# [TASK TO CARRY OUT]
Repeat the data precisely as given.

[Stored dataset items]
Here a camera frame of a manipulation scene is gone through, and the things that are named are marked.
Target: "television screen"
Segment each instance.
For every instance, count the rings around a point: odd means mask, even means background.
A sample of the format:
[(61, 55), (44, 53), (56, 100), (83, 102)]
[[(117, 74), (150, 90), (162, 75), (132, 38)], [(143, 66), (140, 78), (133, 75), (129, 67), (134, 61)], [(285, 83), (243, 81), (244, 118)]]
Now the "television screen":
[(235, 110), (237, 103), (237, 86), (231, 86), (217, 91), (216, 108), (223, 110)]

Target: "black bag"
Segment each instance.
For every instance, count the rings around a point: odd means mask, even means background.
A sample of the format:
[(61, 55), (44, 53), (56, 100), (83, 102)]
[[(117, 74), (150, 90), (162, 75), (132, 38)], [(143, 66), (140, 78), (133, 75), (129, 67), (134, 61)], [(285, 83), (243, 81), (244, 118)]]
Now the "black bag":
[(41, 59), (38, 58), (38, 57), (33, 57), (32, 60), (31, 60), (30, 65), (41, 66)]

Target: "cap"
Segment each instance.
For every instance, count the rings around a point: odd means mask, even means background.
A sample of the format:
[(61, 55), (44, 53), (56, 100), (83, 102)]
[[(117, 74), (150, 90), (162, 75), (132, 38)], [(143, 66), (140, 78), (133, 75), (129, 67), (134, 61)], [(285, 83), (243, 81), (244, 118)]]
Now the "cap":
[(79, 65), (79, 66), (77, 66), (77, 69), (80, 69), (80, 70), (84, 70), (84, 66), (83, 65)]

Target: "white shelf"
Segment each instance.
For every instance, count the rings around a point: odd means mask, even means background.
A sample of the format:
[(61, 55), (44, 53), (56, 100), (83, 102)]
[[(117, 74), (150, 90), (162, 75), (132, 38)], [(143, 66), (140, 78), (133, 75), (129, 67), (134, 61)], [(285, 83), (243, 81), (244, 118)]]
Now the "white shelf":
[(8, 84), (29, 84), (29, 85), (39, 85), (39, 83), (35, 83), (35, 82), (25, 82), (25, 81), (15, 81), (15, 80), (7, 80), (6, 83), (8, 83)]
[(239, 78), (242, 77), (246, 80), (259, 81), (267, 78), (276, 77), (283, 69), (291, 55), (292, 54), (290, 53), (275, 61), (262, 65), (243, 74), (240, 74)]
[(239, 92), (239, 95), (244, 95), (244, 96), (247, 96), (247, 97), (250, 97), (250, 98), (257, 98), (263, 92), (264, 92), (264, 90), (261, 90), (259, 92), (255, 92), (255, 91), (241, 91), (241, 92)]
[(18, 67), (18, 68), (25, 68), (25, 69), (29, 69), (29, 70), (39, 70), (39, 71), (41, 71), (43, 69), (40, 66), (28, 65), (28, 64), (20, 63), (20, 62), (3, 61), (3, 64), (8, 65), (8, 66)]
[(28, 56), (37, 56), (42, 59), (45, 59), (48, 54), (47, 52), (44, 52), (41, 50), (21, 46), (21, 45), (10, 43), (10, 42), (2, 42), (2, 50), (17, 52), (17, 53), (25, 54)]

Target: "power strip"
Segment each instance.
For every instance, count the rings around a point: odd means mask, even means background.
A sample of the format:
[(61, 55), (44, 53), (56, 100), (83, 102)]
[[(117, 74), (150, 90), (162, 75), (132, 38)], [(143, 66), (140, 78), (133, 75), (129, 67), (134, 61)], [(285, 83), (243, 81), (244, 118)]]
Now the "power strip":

# [SOLUTION FOR THIS TASK]
Here a camera frame of a manipulation scene is gone through, and the things that are named are marked.
Target: "television screen"
Segment each instance.
For every instance, count the rings around a point: odd means mask, even means background.
A sample of the format:
[(61, 55), (44, 53), (56, 100), (83, 102)]
[[(117, 74), (150, 90), (162, 75), (132, 38)], [(143, 66), (140, 78), (133, 75), (129, 67), (134, 61)], [(285, 83), (243, 81), (244, 118)]]
Now the "television screen":
[(235, 110), (237, 103), (237, 86), (231, 86), (217, 91), (216, 108), (223, 110)]

Target: "black bag"
Segment each instance.
For every instance, count the rings around a point: odd means mask, even means background.
A sample of the format:
[(61, 55), (44, 53), (56, 100), (83, 102)]
[[(117, 74), (150, 90), (162, 75), (132, 38)], [(143, 66), (140, 78), (133, 75), (129, 67), (134, 61)], [(285, 83), (243, 81), (244, 118)]]
Now the "black bag":
[(41, 59), (38, 58), (38, 57), (33, 57), (32, 60), (31, 60), (30, 65), (41, 66)]

Target: "cap"
Segment each instance.
For every instance, count the rings around a point: odd means mask, even means background.
A sample of the format:
[(61, 55), (44, 53), (56, 100), (83, 102)]
[[(117, 74), (150, 90), (162, 75), (132, 38)], [(143, 66), (140, 78), (133, 75), (129, 67), (134, 61)], [(285, 83), (243, 81), (244, 118)]]
Now the "cap":
[(79, 65), (79, 66), (77, 66), (77, 69), (80, 69), (80, 70), (84, 70), (84, 66), (83, 65)]

Target: "white shelf"
Segment each instance.
For every instance, count the rings around a point: odd means mask, even means background.
A sample of the format:
[(61, 55), (44, 53), (56, 100), (83, 102)]
[[(117, 74), (150, 90), (162, 75), (132, 38)], [(143, 66), (140, 78), (133, 75), (129, 67), (134, 61)], [(285, 83), (243, 81), (244, 118)]]
Now the "white shelf":
[(8, 84), (29, 84), (29, 85), (39, 85), (39, 83), (35, 83), (35, 82), (25, 82), (25, 81), (15, 81), (15, 80), (7, 80), (6, 83), (8, 83)]
[(239, 78), (242, 77), (246, 80), (259, 81), (267, 78), (276, 77), (283, 69), (291, 55), (292, 54), (290, 53), (275, 61), (262, 65), (243, 74), (240, 74)]
[(239, 92), (239, 95), (244, 95), (244, 96), (247, 96), (247, 97), (250, 97), (250, 98), (257, 98), (263, 92), (264, 92), (264, 90), (261, 90), (259, 92), (255, 92), (255, 91), (241, 91), (241, 92)]
[(18, 67), (18, 68), (25, 68), (25, 69), (29, 69), (29, 70), (39, 70), (39, 71), (41, 71), (43, 69), (40, 66), (28, 65), (28, 64), (20, 63), (20, 62), (3, 61), (3, 64), (8, 65), (8, 66)]
[(28, 56), (37, 56), (42, 59), (45, 59), (48, 54), (47, 52), (44, 52), (41, 50), (21, 46), (21, 45), (10, 43), (10, 42), (2, 42), (2, 50), (17, 52), (17, 53), (25, 54)]

Target: "power strip"
Segment each instance.
For every instance, count the rings around a point: odd means mask, even means background.
A sample of the format:
[(61, 55), (44, 53), (56, 100), (83, 102)]
[[(117, 74), (150, 90), (162, 75), (132, 38)], [(143, 66), (140, 78), (133, 75), (129, 67), (134, 61)], [(285, 83), (243, 81), (244, 118)]]
Now the "power strip":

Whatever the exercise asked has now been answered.